* [Required work]:
Restate all the data exactly, so that each line is the same as before.

* [Supplied entries]:

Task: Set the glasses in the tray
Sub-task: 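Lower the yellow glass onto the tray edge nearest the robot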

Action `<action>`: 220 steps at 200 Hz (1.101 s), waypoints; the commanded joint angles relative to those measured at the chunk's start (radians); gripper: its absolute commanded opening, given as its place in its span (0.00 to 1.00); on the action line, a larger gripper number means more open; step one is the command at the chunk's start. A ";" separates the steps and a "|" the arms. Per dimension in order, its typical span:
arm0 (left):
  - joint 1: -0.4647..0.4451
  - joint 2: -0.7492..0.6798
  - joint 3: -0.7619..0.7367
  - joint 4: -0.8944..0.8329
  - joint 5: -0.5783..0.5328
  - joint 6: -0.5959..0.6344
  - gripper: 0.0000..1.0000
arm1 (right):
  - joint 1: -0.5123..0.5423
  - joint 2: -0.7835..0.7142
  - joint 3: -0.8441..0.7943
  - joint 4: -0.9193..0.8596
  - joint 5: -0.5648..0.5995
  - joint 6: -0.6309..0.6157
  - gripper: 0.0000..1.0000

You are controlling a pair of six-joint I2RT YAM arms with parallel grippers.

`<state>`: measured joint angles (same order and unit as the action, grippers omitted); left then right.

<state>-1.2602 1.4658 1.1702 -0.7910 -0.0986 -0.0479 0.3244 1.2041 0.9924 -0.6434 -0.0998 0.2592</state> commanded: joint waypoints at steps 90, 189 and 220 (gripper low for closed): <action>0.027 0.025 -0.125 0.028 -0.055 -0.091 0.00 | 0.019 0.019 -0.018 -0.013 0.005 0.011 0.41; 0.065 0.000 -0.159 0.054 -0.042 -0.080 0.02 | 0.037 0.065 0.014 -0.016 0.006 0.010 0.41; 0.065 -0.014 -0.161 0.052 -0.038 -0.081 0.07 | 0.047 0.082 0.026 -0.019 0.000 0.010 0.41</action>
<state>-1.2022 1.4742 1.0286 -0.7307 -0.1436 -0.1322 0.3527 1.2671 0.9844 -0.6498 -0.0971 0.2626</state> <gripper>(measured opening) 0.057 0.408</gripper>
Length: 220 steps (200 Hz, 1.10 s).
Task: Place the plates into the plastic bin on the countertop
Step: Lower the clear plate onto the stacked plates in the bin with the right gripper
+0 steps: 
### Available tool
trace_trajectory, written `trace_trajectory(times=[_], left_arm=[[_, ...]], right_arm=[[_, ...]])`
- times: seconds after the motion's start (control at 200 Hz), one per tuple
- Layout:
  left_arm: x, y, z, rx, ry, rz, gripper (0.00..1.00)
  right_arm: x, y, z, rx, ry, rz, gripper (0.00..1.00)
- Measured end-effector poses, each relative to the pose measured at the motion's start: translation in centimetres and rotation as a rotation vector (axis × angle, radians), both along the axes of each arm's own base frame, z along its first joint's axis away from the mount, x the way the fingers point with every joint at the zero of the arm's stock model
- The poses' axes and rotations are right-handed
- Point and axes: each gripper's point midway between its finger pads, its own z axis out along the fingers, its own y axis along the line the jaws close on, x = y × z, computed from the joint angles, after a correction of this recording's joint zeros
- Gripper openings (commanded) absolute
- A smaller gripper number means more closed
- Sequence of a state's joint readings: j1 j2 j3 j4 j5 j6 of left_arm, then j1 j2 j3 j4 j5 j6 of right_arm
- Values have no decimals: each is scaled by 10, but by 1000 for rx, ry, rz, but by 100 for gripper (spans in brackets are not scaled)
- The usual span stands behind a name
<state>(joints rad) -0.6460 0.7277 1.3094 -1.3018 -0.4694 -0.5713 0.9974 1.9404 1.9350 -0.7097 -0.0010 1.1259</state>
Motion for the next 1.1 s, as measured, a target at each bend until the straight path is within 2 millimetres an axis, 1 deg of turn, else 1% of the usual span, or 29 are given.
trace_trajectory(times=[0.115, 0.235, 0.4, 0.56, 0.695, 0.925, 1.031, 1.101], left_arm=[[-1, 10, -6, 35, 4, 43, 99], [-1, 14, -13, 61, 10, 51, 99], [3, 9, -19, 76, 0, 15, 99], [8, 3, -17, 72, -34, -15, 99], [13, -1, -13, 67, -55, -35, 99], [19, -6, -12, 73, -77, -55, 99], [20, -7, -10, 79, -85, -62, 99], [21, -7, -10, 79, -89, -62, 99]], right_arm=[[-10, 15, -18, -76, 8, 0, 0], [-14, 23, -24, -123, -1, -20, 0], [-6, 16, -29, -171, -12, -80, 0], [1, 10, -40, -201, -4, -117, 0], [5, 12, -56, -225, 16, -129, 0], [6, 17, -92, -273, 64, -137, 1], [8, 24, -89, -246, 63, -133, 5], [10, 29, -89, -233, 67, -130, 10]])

* [Result of the exercise]:
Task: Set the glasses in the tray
Sub-task: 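Lower the yellow glass onto the tray edge nearest the robot
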
Action `<action>`: 220 steps at 200 Hz (1.101 s), waypoints; the commanded joint angles relative to those measured at the chunk's start (radians); gripper: its absolute commanded opening, given as its place in its span (0.00 to 1.00); on the action line, a larger gripper number means more open; step one is the command at the chunk's start. A ";" separates the steps and a "|" the arms. Per dimension in order, its typical span:
arm0 (left):
  - joint 1: -0.4647..0.4451
  - joint 2: -0.7492..0.6798
  - joint 3: -0.7619..0.7367
  - joint 4: -0.8944..0.8329
  - joint 5: -0.5783..0.5328
  - joint 6: -0.5959..0.6344
  - gripper: 0.0000..1.0000
arm1 (right):
  - joint 1: -0.5123..0.5423
  - joint 2: -0.7835..0.7142
  - joint 3: -0.8441..0.7943
  - joint 4: -0.9193..0.8596
  - joint 5: -0.5648..0.5995
  - joint 6: -0.6309..0.6157
  - gripper: 0.0000..1.0000

You are controlling a pair of six-joint I2RT YAM arms with parallel grippers.

`<state>`: measured joint angles (same order and unit as the action, grippers omitted); left then right.

<state>-1.2602 1.4658 1.1702 -0.7910 -0.0986 -0.0479 0.3244 1.2041 0.9924 -0.6434 -0.0998 0.2592</state> commanded: joint waypoints at steps 90, 189 and 220 (gripper low for closed): <action>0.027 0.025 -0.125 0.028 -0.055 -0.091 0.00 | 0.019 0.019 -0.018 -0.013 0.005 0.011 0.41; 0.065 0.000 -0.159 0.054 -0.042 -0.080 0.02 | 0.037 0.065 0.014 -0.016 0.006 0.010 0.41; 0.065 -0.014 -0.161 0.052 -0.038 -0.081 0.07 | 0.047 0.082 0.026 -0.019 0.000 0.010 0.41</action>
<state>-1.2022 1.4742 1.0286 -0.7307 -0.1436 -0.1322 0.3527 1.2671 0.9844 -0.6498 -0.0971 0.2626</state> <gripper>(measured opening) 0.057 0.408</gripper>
Length: 220 steps (200 Hz, 1.10 s).
Task: Place the plates into the plastic bin on the countertop
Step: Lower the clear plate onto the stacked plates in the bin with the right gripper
+0 steps: 
### Available tool
trace_trajectory, written `trace_trajectory(times=[_], left_arm=[[_, ...]], right_arm=[[_, ...]])`
- times: seconds after the motion's start (control at 200 Hz), one per tuple
- Layout:
  left_arm: x, y, z, rx, ry, rz, gripper (0.00..1.00)
  right_arm: x, y, z, rx, ry, rz, gripper (0.00..1.00)
- Measured end-effector poses, each relative to the pose measured at the motion's start: translation in centimetres and rotation as a rotation vector (axis × angle, radians), both along the axes of each arm's own base frame, z along its first joint's axis away from the mount, x the way the fingers point with every joint at the zero of the arm's stock model
- The poses' axes and rotations are right-handed
- Point and axes: each gripper's point midway between its finger pads, its own z axis out along the fingers, its own y axis along the line the jaws close on, x = y × z, computed from the joint angles, after a correction of this recording's joint zeros
- Gripper openings (commanded) absolute
- A smaller gripper number means more closed
- Sequence of a state's joint readings: j1 j2 j3 j4 j5 j6 of left_arm, then j1 j2 j3 j4 j5 j6 of right_arm
- Values have no decimals: each is scaled by 10, but by 1000 for rx, ry, rz, but by 100 for gripper (spans in brackets are not scaled)
- The usual span stands behind a name
<state>(joints rad) -0.6460 0.7277 1.3094 -1.3018 -0.4694 -0.5713 0.9974 1.9404 1.9350 -0.7097 -0.0010 1.1259</state>
Motion for the next 1.1 s, as measured, a target at each bend until the straight path is within 2 millimetres an axis, 1 deg of turn, else 1% of the usual span, or 29 are given.
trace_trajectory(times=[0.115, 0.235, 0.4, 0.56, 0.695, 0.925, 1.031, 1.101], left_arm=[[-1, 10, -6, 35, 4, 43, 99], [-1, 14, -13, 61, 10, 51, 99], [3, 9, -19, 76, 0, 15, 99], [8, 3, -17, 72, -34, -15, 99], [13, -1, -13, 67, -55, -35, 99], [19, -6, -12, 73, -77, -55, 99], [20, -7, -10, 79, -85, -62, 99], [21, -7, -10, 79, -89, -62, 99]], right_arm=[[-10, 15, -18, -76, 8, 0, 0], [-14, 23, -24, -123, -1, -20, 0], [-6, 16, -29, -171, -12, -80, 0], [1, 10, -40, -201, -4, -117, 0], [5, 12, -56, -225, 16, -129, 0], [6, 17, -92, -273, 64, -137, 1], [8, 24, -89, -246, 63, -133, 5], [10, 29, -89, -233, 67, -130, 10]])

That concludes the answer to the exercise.